12. A PID according to claim 10, wherein the operation which is controlled may comprise operation of the UV source.

13. A PID according to claim 12, wherein the controller is configured to switch the UV source repetitively on and off and optionally to regulate the duration of each on period and the time between each on period.

14. A PID according to claim 12, wherein the proportion of time for which the UV source is on is reduced by the controller to reduce power consumption or to extend source lifetime.

15. A PID according to claim 12, wherein the proportion of time for which the UV source is on is reduced by the controller responsive to measurements of VOC concentration.

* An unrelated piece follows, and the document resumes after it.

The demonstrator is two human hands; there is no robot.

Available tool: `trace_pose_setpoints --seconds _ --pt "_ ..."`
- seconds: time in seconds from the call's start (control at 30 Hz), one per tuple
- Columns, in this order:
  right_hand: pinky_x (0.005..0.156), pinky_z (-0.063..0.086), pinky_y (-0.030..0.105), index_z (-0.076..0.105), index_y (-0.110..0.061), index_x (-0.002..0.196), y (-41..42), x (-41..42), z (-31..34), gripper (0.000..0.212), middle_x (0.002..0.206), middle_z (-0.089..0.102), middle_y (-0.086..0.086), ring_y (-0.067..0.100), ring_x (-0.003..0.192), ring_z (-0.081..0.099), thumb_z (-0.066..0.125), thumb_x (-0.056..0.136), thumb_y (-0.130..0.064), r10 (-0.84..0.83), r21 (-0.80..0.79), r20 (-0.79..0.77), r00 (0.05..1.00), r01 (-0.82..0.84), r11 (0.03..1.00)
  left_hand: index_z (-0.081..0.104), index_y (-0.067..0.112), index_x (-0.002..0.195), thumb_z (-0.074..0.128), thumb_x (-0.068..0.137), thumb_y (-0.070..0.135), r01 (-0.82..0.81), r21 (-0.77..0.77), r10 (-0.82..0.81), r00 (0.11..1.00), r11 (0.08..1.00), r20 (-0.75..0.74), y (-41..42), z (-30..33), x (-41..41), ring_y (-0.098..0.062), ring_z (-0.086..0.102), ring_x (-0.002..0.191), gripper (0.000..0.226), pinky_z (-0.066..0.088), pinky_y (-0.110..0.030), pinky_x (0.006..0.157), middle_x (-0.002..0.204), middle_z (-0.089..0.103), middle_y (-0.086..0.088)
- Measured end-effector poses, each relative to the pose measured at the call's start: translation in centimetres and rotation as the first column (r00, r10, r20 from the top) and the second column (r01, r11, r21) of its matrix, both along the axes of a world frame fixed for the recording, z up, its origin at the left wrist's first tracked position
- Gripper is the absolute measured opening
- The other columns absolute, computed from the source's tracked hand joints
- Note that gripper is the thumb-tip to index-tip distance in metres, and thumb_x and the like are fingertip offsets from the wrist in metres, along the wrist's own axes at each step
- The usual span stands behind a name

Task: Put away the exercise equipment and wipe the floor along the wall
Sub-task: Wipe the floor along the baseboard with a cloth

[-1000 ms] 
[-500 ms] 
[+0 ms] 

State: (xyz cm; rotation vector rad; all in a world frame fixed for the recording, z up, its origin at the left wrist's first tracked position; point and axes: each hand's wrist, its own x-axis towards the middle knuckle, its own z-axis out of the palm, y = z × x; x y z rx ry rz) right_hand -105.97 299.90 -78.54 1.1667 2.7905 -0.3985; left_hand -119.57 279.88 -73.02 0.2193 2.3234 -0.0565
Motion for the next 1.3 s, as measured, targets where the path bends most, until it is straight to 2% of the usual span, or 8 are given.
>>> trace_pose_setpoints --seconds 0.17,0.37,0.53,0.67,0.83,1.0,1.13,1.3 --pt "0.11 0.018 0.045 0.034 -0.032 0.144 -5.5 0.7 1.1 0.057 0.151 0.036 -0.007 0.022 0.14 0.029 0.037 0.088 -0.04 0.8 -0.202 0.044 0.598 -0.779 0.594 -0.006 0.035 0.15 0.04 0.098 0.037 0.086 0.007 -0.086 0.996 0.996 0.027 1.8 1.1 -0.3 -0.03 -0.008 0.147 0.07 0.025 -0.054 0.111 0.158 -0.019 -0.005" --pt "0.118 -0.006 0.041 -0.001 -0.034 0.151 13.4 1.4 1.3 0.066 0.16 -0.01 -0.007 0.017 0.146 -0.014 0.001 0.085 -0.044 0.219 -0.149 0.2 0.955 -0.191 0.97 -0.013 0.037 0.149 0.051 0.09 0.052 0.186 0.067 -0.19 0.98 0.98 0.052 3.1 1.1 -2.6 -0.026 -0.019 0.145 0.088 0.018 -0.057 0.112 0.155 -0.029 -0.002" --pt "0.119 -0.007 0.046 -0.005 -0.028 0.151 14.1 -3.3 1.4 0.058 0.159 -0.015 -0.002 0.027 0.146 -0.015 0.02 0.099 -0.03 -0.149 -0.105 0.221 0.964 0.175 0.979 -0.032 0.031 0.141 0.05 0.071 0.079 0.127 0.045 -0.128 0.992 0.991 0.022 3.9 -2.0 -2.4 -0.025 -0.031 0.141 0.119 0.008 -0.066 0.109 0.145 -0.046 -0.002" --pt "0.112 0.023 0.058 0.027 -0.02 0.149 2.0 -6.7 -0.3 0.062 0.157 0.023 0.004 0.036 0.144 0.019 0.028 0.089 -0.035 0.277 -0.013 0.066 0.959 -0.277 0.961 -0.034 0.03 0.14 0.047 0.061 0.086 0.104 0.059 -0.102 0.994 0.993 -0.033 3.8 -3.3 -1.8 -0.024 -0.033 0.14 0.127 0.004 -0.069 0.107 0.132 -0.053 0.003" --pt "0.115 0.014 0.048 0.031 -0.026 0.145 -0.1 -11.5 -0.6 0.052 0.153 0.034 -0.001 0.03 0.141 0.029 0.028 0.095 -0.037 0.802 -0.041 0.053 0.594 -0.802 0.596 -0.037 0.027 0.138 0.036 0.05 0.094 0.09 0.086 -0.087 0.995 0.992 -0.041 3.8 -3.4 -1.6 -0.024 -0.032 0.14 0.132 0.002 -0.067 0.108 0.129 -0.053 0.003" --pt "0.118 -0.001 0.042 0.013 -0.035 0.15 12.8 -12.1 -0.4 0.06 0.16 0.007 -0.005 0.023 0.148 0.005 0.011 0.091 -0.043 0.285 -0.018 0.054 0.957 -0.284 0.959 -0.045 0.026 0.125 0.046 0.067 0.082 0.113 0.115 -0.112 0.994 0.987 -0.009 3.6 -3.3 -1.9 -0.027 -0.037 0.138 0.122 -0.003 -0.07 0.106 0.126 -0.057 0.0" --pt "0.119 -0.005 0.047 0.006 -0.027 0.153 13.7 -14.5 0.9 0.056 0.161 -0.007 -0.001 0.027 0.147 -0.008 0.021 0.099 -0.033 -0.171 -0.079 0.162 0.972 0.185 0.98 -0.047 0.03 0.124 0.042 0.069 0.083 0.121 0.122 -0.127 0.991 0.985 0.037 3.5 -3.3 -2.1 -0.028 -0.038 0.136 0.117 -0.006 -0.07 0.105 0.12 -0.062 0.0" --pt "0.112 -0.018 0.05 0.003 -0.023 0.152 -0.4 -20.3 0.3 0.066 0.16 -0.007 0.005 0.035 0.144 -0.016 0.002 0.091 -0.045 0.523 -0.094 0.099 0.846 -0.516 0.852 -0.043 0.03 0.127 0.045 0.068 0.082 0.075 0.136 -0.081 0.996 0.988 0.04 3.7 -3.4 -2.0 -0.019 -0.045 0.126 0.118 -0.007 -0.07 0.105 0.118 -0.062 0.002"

16. A PID according to claim 1, wherein the controller is configured to regulate the power to the UV source, when it is on, to switch it between a plurality of different power levels in a cycle.

17. A PID according to claim 16, wherein the plurality of power levels comprises a strike phase, followed by at least one illumination phase.

18. A PID according to claim 16, wherein during the strike phase, the controller is configured to vary the frequency of the current driving the UV source to facilitate finding the optimum frequency (which can vary with time and parameters such as temperature and humidity).

19. A method of controlling a photo-ionization detector (PID), in which method a sample gas enters (typically diffuses) into an ionization chamber of the PID; said sample gas in the ionization chamber is irradiated by UV radiation from a UV source; a first electrode generates a first signal indicative of detected gaseous analyte; at least one sensor measures at least one condition of the sample gas and generates at least one sensor signal; a controller receives the first signal and the at least one sensor signal; the controller outputs a measurement signal determined from the first signal and compensated taking into account the at least one sensor signal.

20. A method according to claim 19, wherein the at least one sensor comprises a humidity and/or a temperature sensor.

21. A method according to claim 19, wherein the controller controls operation of the UV source.

22. A method according to claim 21 wherein the controller switches the UV source repetitively on and off and optionally regulates the duration of each on period and the time between each on period.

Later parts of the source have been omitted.